A number of my former students teach. That is one of the most lovely testimonials a teacher can receive. Eliza became a teacher and has also become a good friend. Her children now attend the school, and we get together sometimes for dinner, or a cold beer on a summer afternoon. We never run out of things to talk about and I rarely focus on the strange reality that the child I taught to proofread her essays for comma splices is now a mother, a woman, a teacher like me, with outlooks, beliefs, passions, and convictions in common.

I met up with Alex, a talented, soft-spoken young woman whose musical talent blew our minds when she plugged in her guitar 15 years ago, and pulled big sounds out of it with her small hands. Now she supports herself with her music. I chatted with Byron, who sells high-end Manhattan real estate. He was a little kid, it seems, not long ago, but that same grinning boy is now a man, navigating the big city/big kid world with calm confidence.

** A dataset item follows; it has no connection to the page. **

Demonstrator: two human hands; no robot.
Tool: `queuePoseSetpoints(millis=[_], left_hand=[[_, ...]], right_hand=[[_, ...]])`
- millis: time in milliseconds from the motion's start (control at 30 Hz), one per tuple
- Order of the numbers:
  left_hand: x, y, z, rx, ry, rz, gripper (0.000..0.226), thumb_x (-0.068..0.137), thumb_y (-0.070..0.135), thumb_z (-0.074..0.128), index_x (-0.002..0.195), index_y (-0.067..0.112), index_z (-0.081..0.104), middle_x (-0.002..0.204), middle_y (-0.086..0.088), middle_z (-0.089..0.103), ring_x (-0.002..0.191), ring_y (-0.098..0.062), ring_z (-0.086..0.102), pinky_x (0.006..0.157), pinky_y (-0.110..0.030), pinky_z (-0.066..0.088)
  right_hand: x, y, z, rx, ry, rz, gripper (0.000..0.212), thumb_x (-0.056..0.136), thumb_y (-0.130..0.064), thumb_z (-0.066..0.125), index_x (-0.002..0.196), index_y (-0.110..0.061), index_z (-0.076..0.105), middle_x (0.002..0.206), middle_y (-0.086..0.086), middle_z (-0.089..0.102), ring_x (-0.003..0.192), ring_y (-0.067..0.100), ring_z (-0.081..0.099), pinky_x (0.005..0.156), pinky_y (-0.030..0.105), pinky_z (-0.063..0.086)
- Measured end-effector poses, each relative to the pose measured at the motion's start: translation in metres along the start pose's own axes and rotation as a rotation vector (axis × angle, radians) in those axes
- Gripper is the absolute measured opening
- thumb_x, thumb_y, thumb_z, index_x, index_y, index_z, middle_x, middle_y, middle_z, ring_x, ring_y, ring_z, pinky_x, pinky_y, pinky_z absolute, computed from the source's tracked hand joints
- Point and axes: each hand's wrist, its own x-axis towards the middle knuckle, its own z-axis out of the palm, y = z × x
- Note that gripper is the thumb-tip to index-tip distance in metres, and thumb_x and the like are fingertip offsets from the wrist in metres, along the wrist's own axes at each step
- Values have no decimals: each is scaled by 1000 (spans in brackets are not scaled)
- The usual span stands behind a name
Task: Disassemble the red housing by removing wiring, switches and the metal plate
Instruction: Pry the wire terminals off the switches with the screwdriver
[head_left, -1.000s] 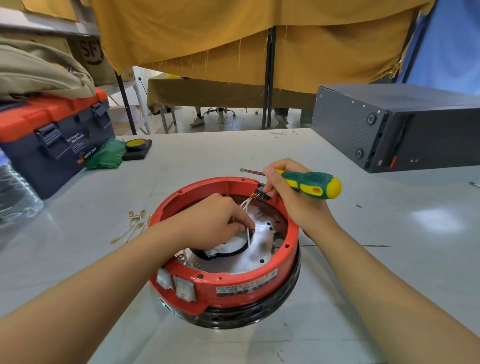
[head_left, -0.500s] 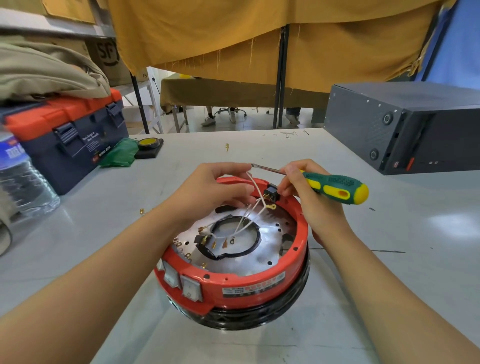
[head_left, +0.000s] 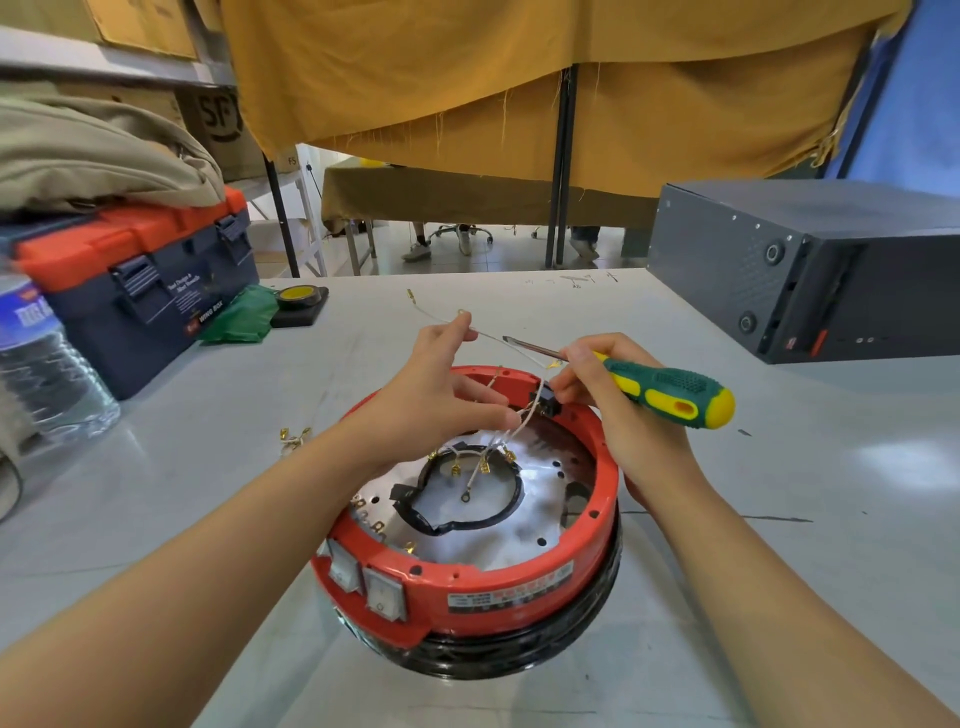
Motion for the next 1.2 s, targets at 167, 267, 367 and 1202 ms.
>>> queuePoseSetpoints(millis=[167, 267, 367, 1202], left_hand=[[3, 5, -1, -150, -2, -41, 102, 72, 12, 79, 150, 22, 13, 130, 15, 50, 91, -3, 68, 71, -7, 49], [5, 8, -1, -260, 31, -44, 100, 69, 10, 78, 149, 20, 20, 136, 10, 47, 97, -10, 69, 96, -34, 49], [4, 8, 0, -273, 26, -25, 95, 72, 8, 76, 148, 22, 22, 136, 12, 46, 100, -12, 68, 98, -37, 48], [-1, 6, -4, 206, -147, 50, 12, 76, 32, 76, 85, 27, 70, 70, -2, 64, 65, -22, 52, 65, -35, 45]], right_hand=[[0, -2, -1, 68, -54, 30, 4, 83, -25, 69, 83, -29, 69, 78, 2, 73, 74, 14, 70, 67, 19, 52], [0, -1, -2, 47, -42, 22, 7, 81, -21, 73, 84, -25, 67, 76, -1, 71, 73, 13, 70, 65, 20, 53], [1, 0, -3, 13, -28, 13, 12, 81, -16, 74, 84, -24, 65, 71, -5, 67, 69, 12, 67, 63, 20, 53], [0, -10, -1, 305, 9, 70, 15, 84, 4, 64, 85, -10, 59, 67, 0, 64, 63, 12, 66, 65, 21, 54]])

It’s not even about pride, although I feel plenty of that. It’s simply a sense of fullness, affection, and love. Some of these beloved students have found themselves. Some are still a little lost. Some are happy. Some are in pain. Some share. Some avoid. All are in my heart.

Permele and Emilie come 80 blocks after work to get to the midtown party. They make a bee-line for me in the gallery space and one of them says, leaning in for a hug: “We came to see you.”

I am flooded with feeling as I look at their beautiful, youthful faces and wide smiles and listen to their excited flow of words. I was hoping they’d be there. “No,” I think. “I came to see you.”

The people I once taught interest me, and inspire me, and make me think and laugh because they are fascinating, smart people and I am lucky enough to know them. When I first became a teacher I did not realize that I was making a lifetime commitment to every student I ever taught. I think I’d go to the ends of the earth to share a laugh, a beer, and a good story with any one of them.